Ma nel corso dell’infuocato consiglio comunale del 12 marzo scorso, nel quale si trattò nuovamente l’argomento “fogna”, sia il Sindaco che l’ assessore Attardo, facevano presente al Consiglio, che da lì a breve sarebbe stata posta in essere una celere soluzione alla questione.
Ma Raimondo Cipolla consigliere del gruppo “Patto per Aragona” afferma : “ Io ricordo che alla fine dell’estate del 2010, ripresentai come emendamento al bilancio di previsione del 2010, reiterando un emendamento precedentemente presentato al bilancio di previsione del 2009. E se andiamo a ritroso e andiamo a leggere la deliberazione del consiglio comunale del 2010, esattamente la n. 75 del 7 settembre del 2010, dove eravamo presenti tutti, compreso l’attuale Sindaco, che allora rivestiva la carica di Assessore, si era discusso della problematica. E l’emendamento che è in atti di quella seduta consiliare, è esattamente l’emendamento portante il protocollo 12444 del 20 agosto 2010”.

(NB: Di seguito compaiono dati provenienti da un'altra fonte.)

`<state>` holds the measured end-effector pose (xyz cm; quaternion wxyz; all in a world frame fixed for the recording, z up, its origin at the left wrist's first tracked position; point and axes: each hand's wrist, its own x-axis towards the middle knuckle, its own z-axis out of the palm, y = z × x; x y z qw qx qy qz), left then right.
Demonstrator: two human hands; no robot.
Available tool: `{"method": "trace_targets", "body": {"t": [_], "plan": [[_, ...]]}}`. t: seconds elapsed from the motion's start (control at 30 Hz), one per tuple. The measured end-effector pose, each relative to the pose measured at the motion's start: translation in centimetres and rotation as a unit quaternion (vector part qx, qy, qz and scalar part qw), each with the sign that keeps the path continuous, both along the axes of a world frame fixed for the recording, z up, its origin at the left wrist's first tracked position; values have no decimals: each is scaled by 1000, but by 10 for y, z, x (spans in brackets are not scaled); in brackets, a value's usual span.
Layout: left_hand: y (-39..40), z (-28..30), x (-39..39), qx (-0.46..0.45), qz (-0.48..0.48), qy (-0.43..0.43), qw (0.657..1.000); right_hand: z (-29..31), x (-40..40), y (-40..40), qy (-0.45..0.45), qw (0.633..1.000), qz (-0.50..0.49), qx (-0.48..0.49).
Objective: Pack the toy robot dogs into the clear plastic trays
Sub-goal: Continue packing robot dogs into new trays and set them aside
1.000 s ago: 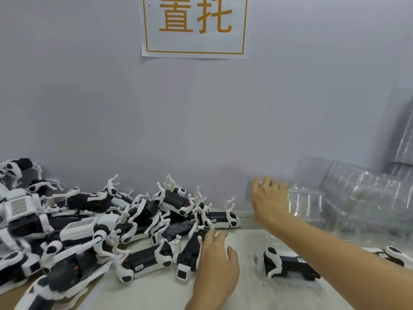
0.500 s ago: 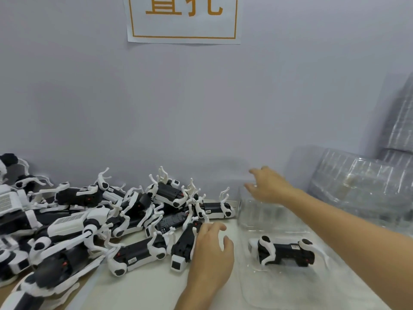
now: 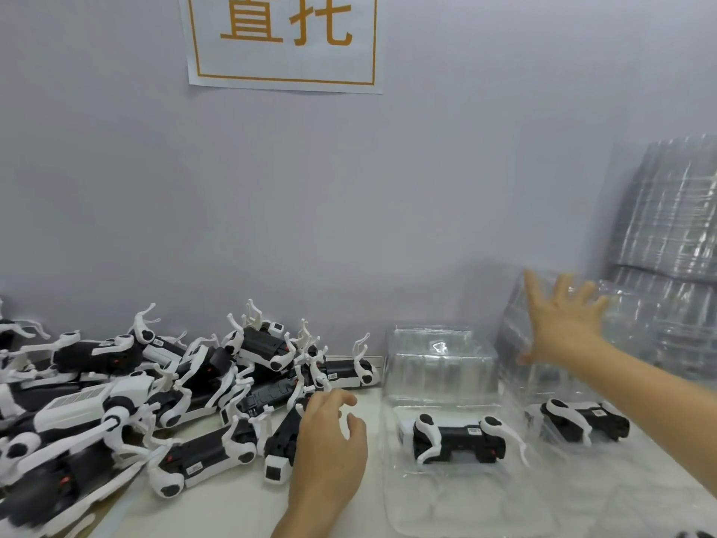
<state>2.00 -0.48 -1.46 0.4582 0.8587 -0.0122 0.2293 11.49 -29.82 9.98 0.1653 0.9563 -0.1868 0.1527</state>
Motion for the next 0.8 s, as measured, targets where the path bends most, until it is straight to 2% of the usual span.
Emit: {"method": "trace_targets", "body": {"t": [0.13, 0.4, 0.57, 0.8], "plan": [[1, 1, -2, 2, -3, 1, 1000, -17, 2, 1, -10, 997, 4, -70], [1, 0, 1, 1, -3, -12, 1000, 10, 2, 2, -6, 998, 27, -51], [0, -1, 2, 0, 1, -15, 1000, 20, 4, 4, -67, 993, 70, -71], [0, -2, 2, 3, 1, -13, 1000, 30, 7, 2, -133, 984, 111, -39]]}}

“Nel suddetto emendamento – afferma Cipolla – si specificava appunto, che: nel vallone Petrusa scaricavano fogne private e non autorizzate”.
“Io chiesi di intervenire in quella area – continua il consigliere – cercando di prelevare da un capitolo e spostando in un altro capitolo”.
“A tal proposito – spiega il consigliere – il parere dato dal dirigente del Comune fu parzialmente favorevole . Io a quel punto, per evitare che l’emendamento venisse bocciato, lo ritirai e lo trasformai come atto di indirizzo politico. Atto di indirizzo che fu votato da tutti i quattordici consiglieri presenti in quella seduta, compreso anche l’assessore Attardo Giuseppe” (che allora rivestiva la carica di consigliere ndr) .
“Quindi – conclude l’avv. Cipolla – leggendo le note che sono state indirizzate anche al consigliere Giacomo Moncada, dove si dice che si sconosceva la problematica lamentata nelle vie Irlanda e Norvegia, mi corre l’obbligo ribadire che l’emendamento portava proprio questo titolo: “Emendamento al bilancio di previsione intervento di riqualificazione delle vie Polonia, Norvegia ecc” . Non so chi avesse avuto l’obbligo all’epoca di intervenire . Però oggi a distanza di cinque anni, si continua a discutere di un qualcosa che già si conosceva dal 2009.”